I’ve been working on discovery lately, and in reviewing of documents (board minutes, internal e-mails) I often come across the term “quorum.” Of course, for a board meeting, a quorum has a particular meaning: It is the minimum number of board members who must be present for the board to make decisions.
We use the word a little differently in the church (or do we?) — we typically refer to the word’s second definition of “a select group.” But beyond that difference, what exactly do we mean when we talk about quorums?
I recently noticed that the New Testament does not refer to a Quorum of the Twelve Apostles. (Check for yourself: The first time the term appears in the Standard Works is in D & C 107).
This creates the interesting question of whether the first twelve apostles were a quorum of twelve, or merely twelve called apostles. (And does this make a difference? I’m not sure.)

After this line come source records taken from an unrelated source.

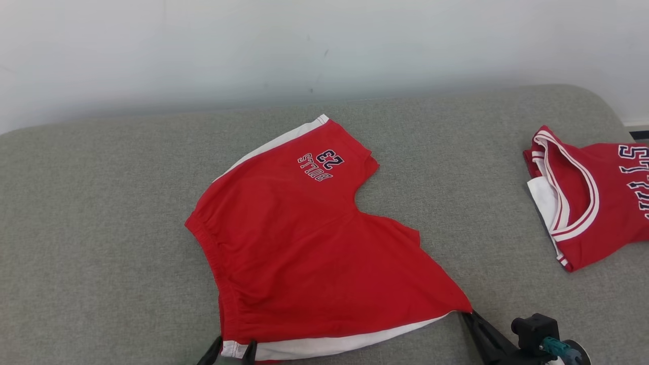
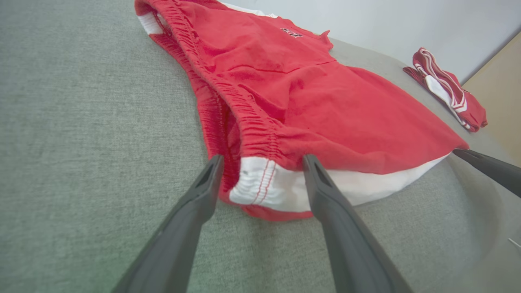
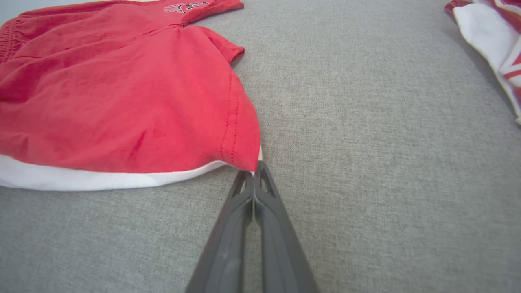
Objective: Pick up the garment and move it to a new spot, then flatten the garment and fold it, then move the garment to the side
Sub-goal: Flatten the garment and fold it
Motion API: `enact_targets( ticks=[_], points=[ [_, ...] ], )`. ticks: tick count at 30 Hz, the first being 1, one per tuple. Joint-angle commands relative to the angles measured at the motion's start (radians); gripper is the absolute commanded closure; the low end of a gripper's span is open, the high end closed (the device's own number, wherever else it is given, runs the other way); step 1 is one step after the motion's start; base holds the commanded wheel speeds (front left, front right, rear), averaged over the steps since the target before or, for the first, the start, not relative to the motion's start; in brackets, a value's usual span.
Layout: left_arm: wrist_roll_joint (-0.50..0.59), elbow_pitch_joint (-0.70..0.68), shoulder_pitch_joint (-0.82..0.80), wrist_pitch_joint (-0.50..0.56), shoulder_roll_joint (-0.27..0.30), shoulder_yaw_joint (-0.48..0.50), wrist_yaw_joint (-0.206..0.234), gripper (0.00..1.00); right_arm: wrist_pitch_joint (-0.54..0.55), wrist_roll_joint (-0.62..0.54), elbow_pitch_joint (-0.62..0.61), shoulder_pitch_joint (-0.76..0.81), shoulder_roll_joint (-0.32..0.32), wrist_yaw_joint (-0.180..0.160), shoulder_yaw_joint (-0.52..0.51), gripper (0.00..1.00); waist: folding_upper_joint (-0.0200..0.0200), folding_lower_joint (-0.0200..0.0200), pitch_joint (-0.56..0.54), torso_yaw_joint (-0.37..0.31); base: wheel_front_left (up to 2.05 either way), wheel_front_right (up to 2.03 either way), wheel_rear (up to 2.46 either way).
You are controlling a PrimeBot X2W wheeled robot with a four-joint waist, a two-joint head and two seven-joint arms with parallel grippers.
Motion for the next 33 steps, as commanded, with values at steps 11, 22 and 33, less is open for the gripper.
enact_targets(
  ticks=[11,22,33],
  points=[
    [-0.074,-0.013,-0.002,-0.003,0.024,-0.058,0.002,0.81,0.0,0.009,-0.017,-0.006,0.008,-0.003,-0.019,1.0,0.0,0.0,0.005,0.007,0.0,0.0,0.0],
    [-0.067,-0.137,-0.042,-0.003,0.086,-0.03,0.002,1.0,0.001,0.028,-0.147,-0.038,0.047,-0.003,-0.125,1.0,0.0,0.0,-0.044,0.009,0.0,0.0,0.0],
    [-0.048,-0.23,-0.309,-0.003,0.307,-0.017,0.003,1.0,0.0,0.061,-0.259,-0.3,0.025,-0.003,-0.161,1.0,0.0,0.0,-0.108,-0.011,0.0,0.0,0.0]
  ],
)
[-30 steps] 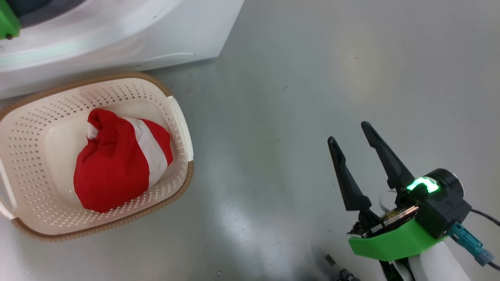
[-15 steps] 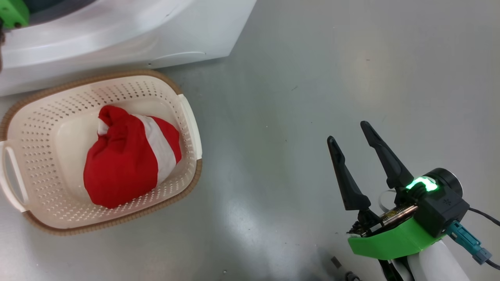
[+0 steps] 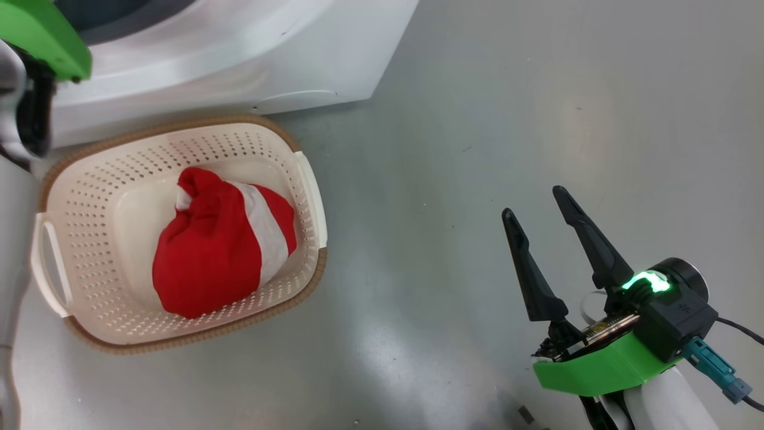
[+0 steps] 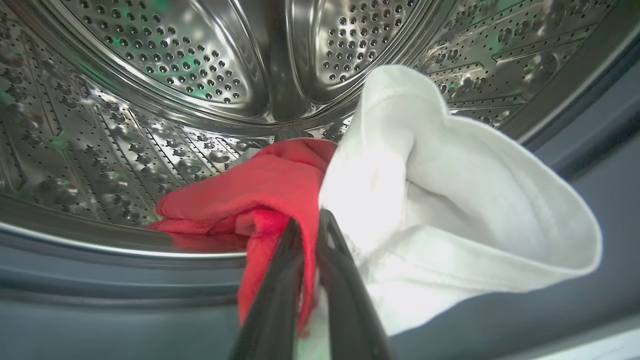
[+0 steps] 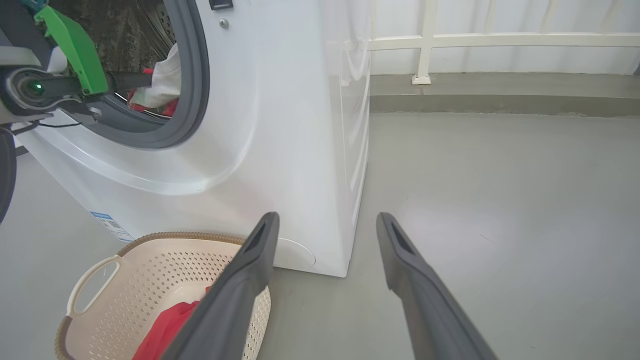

If the first apostles were a quorum, then why is this not mentioned in scripture? (It doesn’t even appear in the Book of Mormon, in reference to either the Old or New World groups — is there a reason for that?)
If the first group was not a quorum, then why is the present group a quorum? What is gained from having a quorum of twelve, rather than just twelve apostles? And why have we made that change now?
And (to tie it back to the first definition of quorum) might the advent of quorums have to do with granting authority to a body of people, to run the affairs of the church? (But if so, why was this not necessary prior to Joseph Smith first setting up the Quorum?)